(Exercise objective):
The response must consist of each line in the listing that has the word "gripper" in it.

(Stored data):
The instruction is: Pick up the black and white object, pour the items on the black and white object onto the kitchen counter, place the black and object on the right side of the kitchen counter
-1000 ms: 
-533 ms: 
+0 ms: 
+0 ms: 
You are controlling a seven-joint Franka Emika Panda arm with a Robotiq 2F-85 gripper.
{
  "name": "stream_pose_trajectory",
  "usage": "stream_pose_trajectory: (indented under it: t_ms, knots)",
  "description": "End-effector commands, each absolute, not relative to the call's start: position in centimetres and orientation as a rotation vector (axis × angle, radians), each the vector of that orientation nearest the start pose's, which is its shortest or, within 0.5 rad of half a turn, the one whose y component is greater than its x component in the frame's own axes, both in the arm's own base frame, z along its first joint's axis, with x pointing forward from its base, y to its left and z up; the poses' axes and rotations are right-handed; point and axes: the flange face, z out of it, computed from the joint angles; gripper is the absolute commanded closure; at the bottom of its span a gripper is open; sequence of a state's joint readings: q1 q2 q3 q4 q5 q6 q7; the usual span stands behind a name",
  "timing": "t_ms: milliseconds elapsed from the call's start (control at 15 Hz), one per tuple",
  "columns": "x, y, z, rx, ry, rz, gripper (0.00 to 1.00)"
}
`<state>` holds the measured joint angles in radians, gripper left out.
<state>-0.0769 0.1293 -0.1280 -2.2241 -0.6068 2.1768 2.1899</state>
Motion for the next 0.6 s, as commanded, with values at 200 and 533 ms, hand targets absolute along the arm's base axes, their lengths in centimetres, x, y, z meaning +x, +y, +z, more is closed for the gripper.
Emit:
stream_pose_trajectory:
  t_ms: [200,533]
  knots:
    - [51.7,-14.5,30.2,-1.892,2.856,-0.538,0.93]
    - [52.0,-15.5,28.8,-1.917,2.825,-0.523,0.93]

(Solution to the problem):
You are controlling a seven-joint Franka Emika Panda arm with a Robotiq 2F-85 gripper.
  "description": "End-effector commands, each absolute, not relative to the call's start: position in centimetres and orientation as a rotation vector (axis × angle, radians), each the vector of that orientation nearest the start pose's, which is its shortest or, within 0.5 rad of half a turn, the one whose y component is greater than its x component in the frame's own axes, both in the arm's own base frame, z along its first joint's axis, with x pointing forward from its base, y to its left and z up; the poses' axes and rotations are right-handed; point and axes: the flange face, z out of it, computed from the joint angles; gripper is the absolute commanded closure; at the bottom of its span a gripper is open; sequence of a state's joint readings: q1 q2 q3 q4 q5 q6 q7; the usual span stands behind a name",
  "columns": "x, y, z, rx, ry, rz, gripper (0.00 to 1.00)"
`<state>` holds the measured joint angles in radians, gripper left out.
Motion for the next 0.6 s, as commanded, with values at 200 and 533 ms, hand targets absolute along the arm's base axes, their lengths in centimetres, x, y, z meaning +x, +y, +z, more is closed for the gripper.

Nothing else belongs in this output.